Mechanisms of peripheral levodopa resistance in Parkinson's disease.

作者信息

Beckers Milan, Bloem Bastiaan R, Verbeek Marcel M

机构信息

Department of Neurology, Donders Institute for Brain, Cognition and Behaviour, Radboud University Medical Center, Nijmegen, The Netherlands.

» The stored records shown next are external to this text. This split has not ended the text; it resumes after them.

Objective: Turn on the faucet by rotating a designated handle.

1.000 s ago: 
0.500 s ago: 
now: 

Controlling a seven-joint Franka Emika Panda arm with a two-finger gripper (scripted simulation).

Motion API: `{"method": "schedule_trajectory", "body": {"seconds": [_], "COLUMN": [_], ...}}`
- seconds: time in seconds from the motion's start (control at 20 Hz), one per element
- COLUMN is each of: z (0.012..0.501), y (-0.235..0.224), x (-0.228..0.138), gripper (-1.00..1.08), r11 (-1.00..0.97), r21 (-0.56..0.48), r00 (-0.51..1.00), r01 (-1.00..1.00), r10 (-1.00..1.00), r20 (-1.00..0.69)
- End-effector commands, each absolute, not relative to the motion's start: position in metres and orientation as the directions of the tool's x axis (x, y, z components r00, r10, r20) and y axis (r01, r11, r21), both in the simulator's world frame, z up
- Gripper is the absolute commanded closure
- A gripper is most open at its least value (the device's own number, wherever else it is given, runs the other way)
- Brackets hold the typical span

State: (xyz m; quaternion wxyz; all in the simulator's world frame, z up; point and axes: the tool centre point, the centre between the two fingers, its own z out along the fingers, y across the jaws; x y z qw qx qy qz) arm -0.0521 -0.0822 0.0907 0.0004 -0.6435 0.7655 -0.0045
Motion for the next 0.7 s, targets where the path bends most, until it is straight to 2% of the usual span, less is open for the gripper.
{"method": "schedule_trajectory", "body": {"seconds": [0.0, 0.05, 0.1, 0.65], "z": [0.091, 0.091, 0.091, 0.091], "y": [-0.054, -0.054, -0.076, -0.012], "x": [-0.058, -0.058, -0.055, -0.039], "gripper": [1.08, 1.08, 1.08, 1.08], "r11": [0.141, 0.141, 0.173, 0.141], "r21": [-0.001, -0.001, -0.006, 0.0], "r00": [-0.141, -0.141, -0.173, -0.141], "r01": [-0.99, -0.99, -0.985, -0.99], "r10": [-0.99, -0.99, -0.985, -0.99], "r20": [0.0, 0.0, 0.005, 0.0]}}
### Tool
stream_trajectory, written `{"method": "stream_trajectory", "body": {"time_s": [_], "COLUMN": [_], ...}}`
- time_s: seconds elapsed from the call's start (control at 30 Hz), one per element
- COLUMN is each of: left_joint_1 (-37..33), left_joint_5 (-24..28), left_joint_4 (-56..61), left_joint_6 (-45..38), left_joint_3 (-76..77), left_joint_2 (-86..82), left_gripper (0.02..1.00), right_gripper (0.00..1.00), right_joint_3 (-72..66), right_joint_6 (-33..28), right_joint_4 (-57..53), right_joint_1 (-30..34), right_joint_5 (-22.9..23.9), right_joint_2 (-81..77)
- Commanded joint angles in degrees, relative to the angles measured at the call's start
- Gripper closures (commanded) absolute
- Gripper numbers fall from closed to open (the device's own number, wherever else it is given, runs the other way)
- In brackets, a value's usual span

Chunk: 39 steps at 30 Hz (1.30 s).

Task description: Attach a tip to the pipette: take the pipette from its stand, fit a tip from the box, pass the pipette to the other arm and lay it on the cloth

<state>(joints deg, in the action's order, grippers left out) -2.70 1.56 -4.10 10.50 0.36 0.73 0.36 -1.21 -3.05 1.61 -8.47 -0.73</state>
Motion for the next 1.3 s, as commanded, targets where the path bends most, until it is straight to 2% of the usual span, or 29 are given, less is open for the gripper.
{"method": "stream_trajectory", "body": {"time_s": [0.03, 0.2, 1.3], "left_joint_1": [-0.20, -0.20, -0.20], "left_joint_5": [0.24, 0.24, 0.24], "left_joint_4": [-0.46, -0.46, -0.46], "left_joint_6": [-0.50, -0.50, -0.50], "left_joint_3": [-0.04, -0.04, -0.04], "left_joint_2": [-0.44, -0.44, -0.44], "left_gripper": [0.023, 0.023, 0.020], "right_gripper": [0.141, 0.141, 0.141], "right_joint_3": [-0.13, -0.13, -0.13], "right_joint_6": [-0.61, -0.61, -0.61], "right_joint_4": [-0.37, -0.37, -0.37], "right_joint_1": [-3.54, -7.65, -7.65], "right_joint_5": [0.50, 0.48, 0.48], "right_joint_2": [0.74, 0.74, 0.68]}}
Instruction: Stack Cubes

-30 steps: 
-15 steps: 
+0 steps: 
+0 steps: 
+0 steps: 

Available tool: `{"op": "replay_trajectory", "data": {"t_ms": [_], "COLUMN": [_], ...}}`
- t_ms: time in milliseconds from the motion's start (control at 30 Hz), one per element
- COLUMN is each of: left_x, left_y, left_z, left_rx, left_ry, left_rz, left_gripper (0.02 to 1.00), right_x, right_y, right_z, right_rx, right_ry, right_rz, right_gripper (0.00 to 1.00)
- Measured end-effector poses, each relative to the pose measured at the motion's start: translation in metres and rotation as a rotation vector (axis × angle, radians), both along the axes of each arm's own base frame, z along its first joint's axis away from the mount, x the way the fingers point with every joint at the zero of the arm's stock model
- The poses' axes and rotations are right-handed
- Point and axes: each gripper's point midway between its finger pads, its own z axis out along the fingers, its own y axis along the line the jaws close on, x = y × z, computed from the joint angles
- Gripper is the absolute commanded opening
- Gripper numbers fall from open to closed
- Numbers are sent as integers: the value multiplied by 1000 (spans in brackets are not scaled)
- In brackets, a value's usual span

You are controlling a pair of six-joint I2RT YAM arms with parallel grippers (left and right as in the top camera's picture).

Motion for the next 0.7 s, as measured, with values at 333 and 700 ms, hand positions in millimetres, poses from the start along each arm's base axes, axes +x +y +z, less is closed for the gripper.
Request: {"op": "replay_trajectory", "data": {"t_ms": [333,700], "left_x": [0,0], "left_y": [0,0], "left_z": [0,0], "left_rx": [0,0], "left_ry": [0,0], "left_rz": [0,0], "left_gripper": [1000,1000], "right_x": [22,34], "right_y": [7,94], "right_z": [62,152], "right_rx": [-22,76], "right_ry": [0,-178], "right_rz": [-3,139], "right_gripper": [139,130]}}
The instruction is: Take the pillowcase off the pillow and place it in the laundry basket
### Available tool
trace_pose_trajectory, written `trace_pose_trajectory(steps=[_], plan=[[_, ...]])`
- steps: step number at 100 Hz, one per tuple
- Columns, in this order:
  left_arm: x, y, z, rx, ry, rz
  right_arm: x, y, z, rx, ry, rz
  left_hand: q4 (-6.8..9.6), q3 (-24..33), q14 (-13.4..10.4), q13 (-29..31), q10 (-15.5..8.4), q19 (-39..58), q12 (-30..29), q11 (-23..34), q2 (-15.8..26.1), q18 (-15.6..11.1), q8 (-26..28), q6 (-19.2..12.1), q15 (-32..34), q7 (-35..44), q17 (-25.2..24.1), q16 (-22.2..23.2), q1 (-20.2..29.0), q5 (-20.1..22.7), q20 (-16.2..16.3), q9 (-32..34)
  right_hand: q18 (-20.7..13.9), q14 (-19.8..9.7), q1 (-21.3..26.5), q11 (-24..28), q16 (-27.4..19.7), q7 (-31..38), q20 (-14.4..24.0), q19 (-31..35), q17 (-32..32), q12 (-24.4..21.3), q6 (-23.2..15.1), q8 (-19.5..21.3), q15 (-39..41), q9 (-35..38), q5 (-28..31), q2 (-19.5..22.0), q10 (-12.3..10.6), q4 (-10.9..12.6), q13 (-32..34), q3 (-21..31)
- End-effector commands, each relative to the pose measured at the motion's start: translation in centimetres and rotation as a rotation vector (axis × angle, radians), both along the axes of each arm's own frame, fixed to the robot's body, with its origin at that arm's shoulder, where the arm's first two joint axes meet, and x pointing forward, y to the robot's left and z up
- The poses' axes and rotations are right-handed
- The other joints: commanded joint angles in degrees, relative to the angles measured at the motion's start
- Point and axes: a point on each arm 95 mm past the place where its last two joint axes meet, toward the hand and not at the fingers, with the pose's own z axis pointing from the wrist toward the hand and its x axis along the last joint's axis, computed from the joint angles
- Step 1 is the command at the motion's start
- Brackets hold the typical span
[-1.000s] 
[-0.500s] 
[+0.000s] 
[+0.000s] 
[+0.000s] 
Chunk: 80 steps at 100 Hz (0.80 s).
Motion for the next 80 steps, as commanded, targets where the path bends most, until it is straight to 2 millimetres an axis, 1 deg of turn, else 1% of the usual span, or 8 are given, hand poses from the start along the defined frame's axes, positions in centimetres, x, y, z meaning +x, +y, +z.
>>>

Radboudumc Center of Expertise for Parkinson & Movement Disorders, Nijmegen, The Netherlands.

出版信息

NPJ Parkinsons Dis. 2022 May 11;8(1):56. doi: 10.1038/s41531-022-00321-y.

Abstract

Parkinson's disease (PD) is an increasingly common neurodegenerative condition. The disease has a significant negative impact on quality of life, but a personalized management approach can help reduce disability. Pharmacotherapy with levodopa remains the cornerstone of treatment, and a gratifying and sustained response to this treatment is a supportive criterion that argues in favor of an underlying diagnosis of PD. Yet, in daily practice, it is not uncommon to encounter patients who appear to have true PD, but who nevertheless seem to lose the responsiveness to levodopa (secondary non-responders). Some patients may even fail to respond altogether (primary non-responders). Here, we address how two mechanisms of "peripheral resistance" may underlie this failing response to levodopa in persons with PD. The first explanation relates to impaired bowel motility leading to secondary bacterial overgrowth, and more specifically, to the excessive bacterial production of the enzyme tyrosine decarboxylase (TDC). This enzyme may convert levodopa to dopamine in the gut, thereby hampering entry into the circulation and, subsequently, into the brain. The second explanation relates to the systemic induction of the enzyme aromatic L-amino acid decarboxylase (AADC), leading to premature conversion of levodopa into dopamine, again limiting the bioavailability within the brain. We discuss these two mechanisms and focus on the clinical implications, potential treatments and directions for future research.

摘要

帕金森病(PD)是一种日益常见的神经退行性疾病。该疾病对生活质量有重大负面影响,但个性化管理方法有助于减少残疾。左旋多巴药物治疗仍然是治疗的基石,对这种治疗产生令人满意且持续的反应是支持PD潜在诊断的一个标准。然而,在日常实践中,遇到看似患有真正的PD但似乎对左旋多巴失去反应(继发性无反应者)的患者并不少见。有些患者甚至可能完全没有反应(原发性无反应者)。在此,我们探讨“外周抵抗”的两种机制可能如何导致PD患者对左旋多巴产生这种反应失败。第一种解释与肠道蠕动受损导致继发性细菌过度生长有关,更具体地说,与细菌过量产生酪氨酸脱羧酶(TDC)有关。这种酶可能在肠道中将左旋多巴转化为多巴胺,从而阻碍其进入循环系统,进而进入大脑。第二种解释与芳香族L-氨基酸脱羧酶(AADC)的全身诱导有关,导致左旋多巴过早转化为多巴胺,同样限制了其在大脑中的生物利用度。我们讨论这两种机制,并关注其临床意义、潜在治疗方法和未来研究方向。